■ Required work
Transcribe the full listing without changing a word, and omit its pictures.

Start of Recorded information

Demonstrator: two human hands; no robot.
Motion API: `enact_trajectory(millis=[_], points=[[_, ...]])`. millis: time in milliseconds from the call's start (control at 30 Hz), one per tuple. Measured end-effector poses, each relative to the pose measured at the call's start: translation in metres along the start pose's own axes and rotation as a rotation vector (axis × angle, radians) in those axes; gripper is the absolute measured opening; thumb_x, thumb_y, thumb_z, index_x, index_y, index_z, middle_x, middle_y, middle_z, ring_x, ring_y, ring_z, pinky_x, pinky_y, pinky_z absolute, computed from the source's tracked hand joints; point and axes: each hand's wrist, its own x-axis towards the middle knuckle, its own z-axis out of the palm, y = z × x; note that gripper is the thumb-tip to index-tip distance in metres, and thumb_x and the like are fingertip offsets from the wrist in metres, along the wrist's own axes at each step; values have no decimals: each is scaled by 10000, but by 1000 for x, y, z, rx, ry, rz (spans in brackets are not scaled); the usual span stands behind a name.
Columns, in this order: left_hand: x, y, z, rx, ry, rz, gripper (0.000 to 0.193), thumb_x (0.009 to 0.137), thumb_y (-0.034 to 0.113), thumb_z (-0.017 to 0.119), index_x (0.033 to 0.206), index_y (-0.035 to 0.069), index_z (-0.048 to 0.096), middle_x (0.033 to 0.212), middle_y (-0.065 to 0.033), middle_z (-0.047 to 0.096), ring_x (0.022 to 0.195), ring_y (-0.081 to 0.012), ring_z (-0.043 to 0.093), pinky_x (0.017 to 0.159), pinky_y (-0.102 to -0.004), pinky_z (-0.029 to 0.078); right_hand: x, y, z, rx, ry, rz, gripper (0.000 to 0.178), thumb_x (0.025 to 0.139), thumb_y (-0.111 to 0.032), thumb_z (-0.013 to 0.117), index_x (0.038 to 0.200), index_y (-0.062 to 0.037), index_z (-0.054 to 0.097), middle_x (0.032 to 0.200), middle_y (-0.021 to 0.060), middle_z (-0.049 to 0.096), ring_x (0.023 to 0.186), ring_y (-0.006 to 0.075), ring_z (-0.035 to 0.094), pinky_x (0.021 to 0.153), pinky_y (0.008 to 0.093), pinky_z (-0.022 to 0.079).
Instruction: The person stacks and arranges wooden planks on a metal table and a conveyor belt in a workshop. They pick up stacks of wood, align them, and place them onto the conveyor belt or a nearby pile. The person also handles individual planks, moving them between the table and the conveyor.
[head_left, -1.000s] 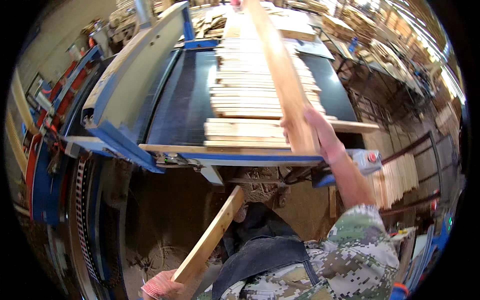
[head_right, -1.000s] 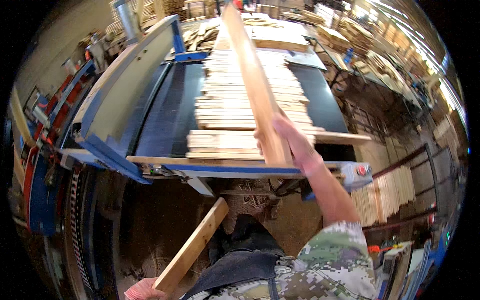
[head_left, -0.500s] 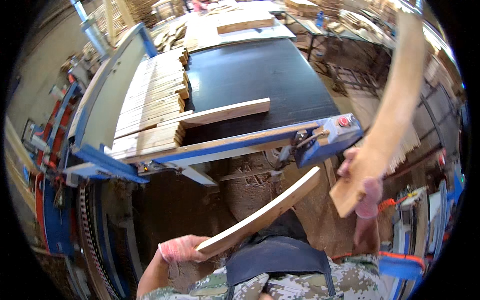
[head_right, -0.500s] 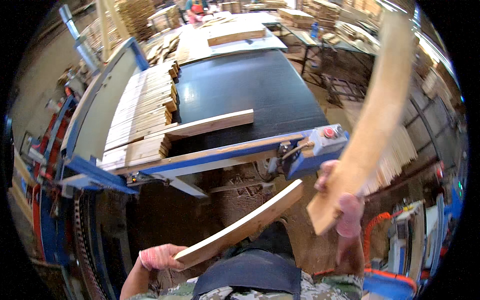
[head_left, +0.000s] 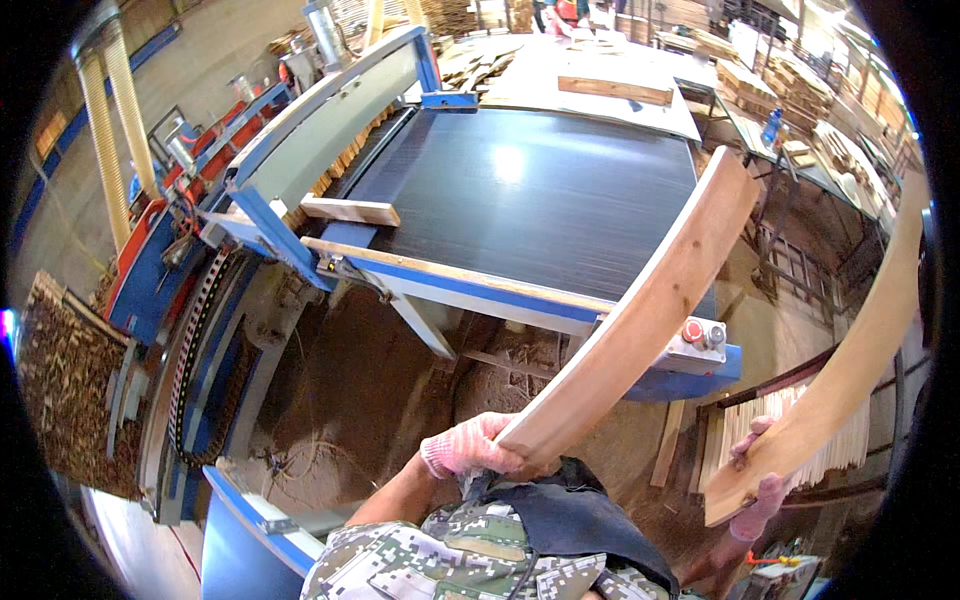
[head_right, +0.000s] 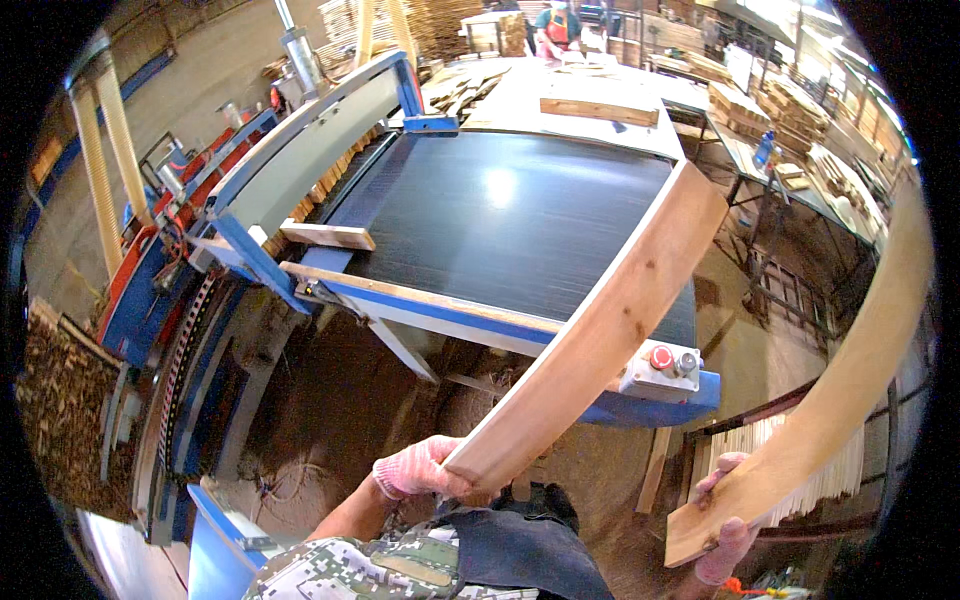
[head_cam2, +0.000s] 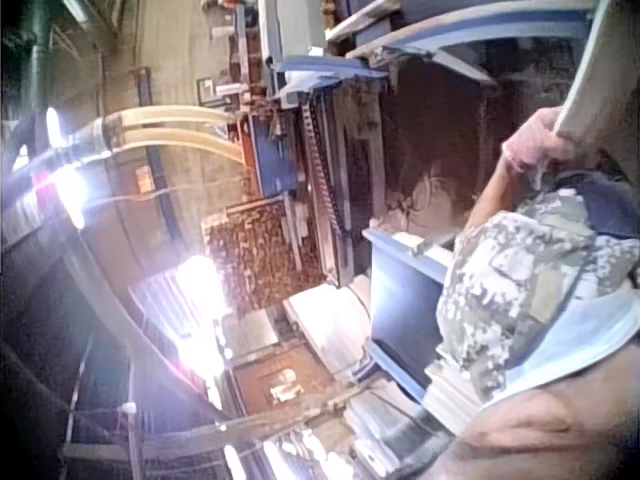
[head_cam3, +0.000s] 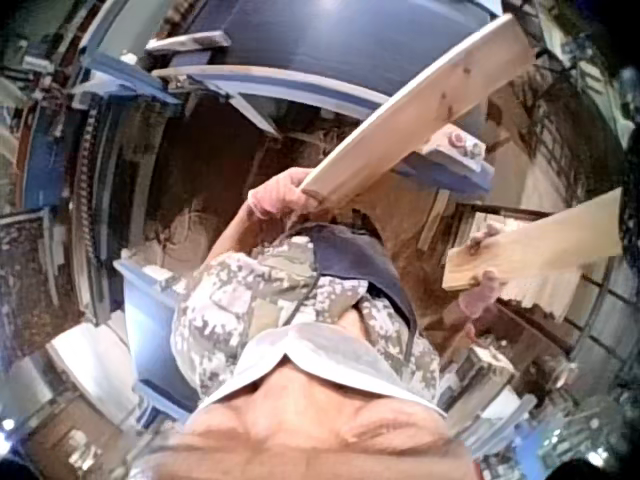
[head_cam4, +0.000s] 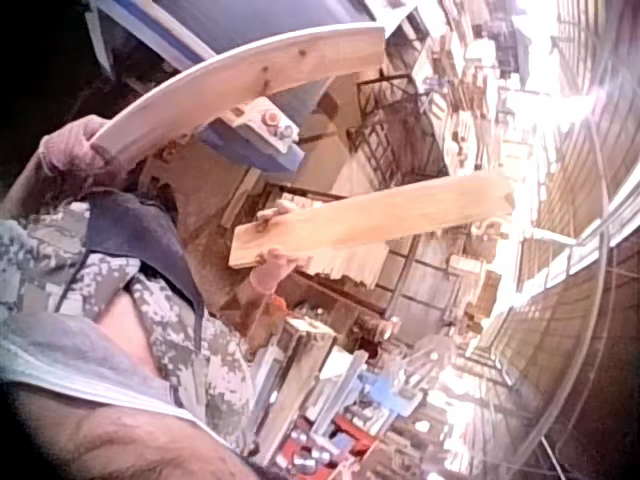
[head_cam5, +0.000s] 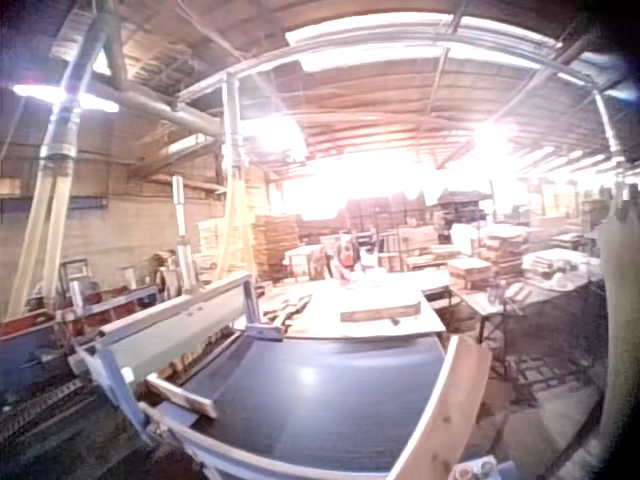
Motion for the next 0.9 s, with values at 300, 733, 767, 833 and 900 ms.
enact_trajectory(millis=[300, 733, 767, 833, 900], points=[[53, -10, 49, -130, 0, 73, 684, 809, 173, 877, 1419, 5, 618, 1270, -124, 731, 1130, -234, 713, 1014, -396, 563, 29, 27, -27, -93, -311, 271, 896, 692, -611, 882, 1263, 14, 586, 1121, 97, 620, 882, 183, 661, 756, 321, 548], [17, -22, 9, -208, 71, 140, 757, 807, 196, 872, 1479, 22, 568, 1323, -138, 705, 1135, -229, 711, 1002, -379, 574, 13, 56, 36, -125, -506, 414, 843, 701, -550, 905, 1235, 29, 603, 1077, 135, 665, 854, 204, 692, 698, 332, 576], [10, -23, 4, -218, 92, 146, 761, 806, 195, 873, 1480, 20, 567, 1333, -139, 701, 1143, -232, 710, 1012, -381, 572, 12, 60, 45, -123, -530, 426, 840, 702, -541, 905, 1238, 30, 600, 1081, 136, 664, 853, 204, 691, 698, 332, 575], [-2, -27, -8, -253, 106, 160, 770, 806, 205, 883, 1482, 17, 565, 1349, -143, 694, 1168, -239, 704, 1027, -386, 568, 5, 61, 73, -85, -513, 456, 836, 701, -525, 906, 1242, 32, 596, 1087, 138, 663, 851, 203, 689, 700, 332, 575], [-15, -27, -18, -286, 123, 168, 774, 808, 212, 889, 1482, 14, 563, 1360, -144, 691, 1190, -243, 697, 1038, -386, 565, -2, 67, 91, -44, -501, 492, 834, 698, -509, 908, 1245, 35, 593, 1092, 140, 663, 850, 203, 688, 704, 334, 575]])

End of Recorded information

■ Finished exercise
Demonstrator: two human hands; no robot.
Motion API: `enact_trajectory(millis=[_], points=[[_, ...]])`. millis: time in milliseconds from the call's start (control at 30 Hz), one per tuple. Measured end-effector poses, each relative to the pose measured at the call's start: translation in metres along the start pose's own axes and rotation as a rotation vector (axis × angle, radians) in those axes; gripper is the absolute measured opening; thumb_x, thumb_y, thumb_z, index_x, index_y, index_z, middle_x, middle_y, middle_z, ring_x, ring_y, ring_z, pinky_x, pinky_y, pinky_z absolute, computed from the source's tracked hand joints; point and axes: each hand's wrist, its own x-axis towards the middle knuckle, its own z-axis out of the palm, y = z × x; note that gripper is the thumb-tip to index-tip distance in metres, and thumb_x and the like are fingertip offsets from the wrist in metres, along the wrist's own axes at each step; values have no decimals: each is scaled by 10000, but by 1000 for x, y, z, rx, ry, rz (spans in brackets are not scaled); the usual span stands behind a name.
Columns, in this order: left_hand: x, y, z, rx, ry, rz, gripper (0.000 to 0.193), thumb_x (0.009 to 0.137), thumb_y (-0.034 to 0.113), thumb_z (-0.017 to 0.119), index_x (0.033 to 0.206), index_y (-0.035 to 0.069), index_z (-0.048 to 0.096), middle_x (0.033 to 0.212), middle_y (-0.065 to 0.033), middle_z (-0.047 to 0.096), ring_x (0.022 to 0.195), ring_y (-0.081 to 0.012), ring_z (-0.043 to 0.093), pinky_x (0.017 to 0.159), pinky_y (-0.102 to -0.004), pinky_z (-0.029 to 0.078); right_hand: x, y, z, rx, ry, rz, gripper (0.000 to 0.178), thumb_x (0.025 to 0.139), thumb_y (-0.111 to 0.032), thumb_z (-0.013 to 0.117), index_x (0.038 to 0.200), index_y (-0.062 to 0.037), index_z (-0.054 to 0.097), middle_x (0.032 to 0.200), middle_y (-0.021 to 0.060), middle_z (-0.049 to 0.096), ring_x (0.023 to 0.186), ring_y (-0.006 to 0.075), ring_z (-0.035 to 0.094), pinky_x (0.021 to 0.153), pinky_y (0.008 to 0.093), pinky_z (-0.022 to 0.079).
Instruction: The person stacks and arranges wooden planks on a metal table and a conveyor belt in a workshop. They pick up stacks of wood, align them, and place them onto the conveyor belt or a nearby pile. The person also handles individual planks, moving them between the table and the conveyor.
[head_left, -1.000s] 
[head_right, -1.000s] 
[head_left, -0.500s] 
[head_right, -0.500s] 
[head_left, +0.000s] 
[head_right, +0.000s] 
[head_cam2, +0.000s] 
[head_cam3, +0.000s] 
[head_cam4, +0.000s] 
[head_cam5, +0.000s] 
Motion for the next 0.9 s, with values at 300, 733, 767, 833 and 900 ms.
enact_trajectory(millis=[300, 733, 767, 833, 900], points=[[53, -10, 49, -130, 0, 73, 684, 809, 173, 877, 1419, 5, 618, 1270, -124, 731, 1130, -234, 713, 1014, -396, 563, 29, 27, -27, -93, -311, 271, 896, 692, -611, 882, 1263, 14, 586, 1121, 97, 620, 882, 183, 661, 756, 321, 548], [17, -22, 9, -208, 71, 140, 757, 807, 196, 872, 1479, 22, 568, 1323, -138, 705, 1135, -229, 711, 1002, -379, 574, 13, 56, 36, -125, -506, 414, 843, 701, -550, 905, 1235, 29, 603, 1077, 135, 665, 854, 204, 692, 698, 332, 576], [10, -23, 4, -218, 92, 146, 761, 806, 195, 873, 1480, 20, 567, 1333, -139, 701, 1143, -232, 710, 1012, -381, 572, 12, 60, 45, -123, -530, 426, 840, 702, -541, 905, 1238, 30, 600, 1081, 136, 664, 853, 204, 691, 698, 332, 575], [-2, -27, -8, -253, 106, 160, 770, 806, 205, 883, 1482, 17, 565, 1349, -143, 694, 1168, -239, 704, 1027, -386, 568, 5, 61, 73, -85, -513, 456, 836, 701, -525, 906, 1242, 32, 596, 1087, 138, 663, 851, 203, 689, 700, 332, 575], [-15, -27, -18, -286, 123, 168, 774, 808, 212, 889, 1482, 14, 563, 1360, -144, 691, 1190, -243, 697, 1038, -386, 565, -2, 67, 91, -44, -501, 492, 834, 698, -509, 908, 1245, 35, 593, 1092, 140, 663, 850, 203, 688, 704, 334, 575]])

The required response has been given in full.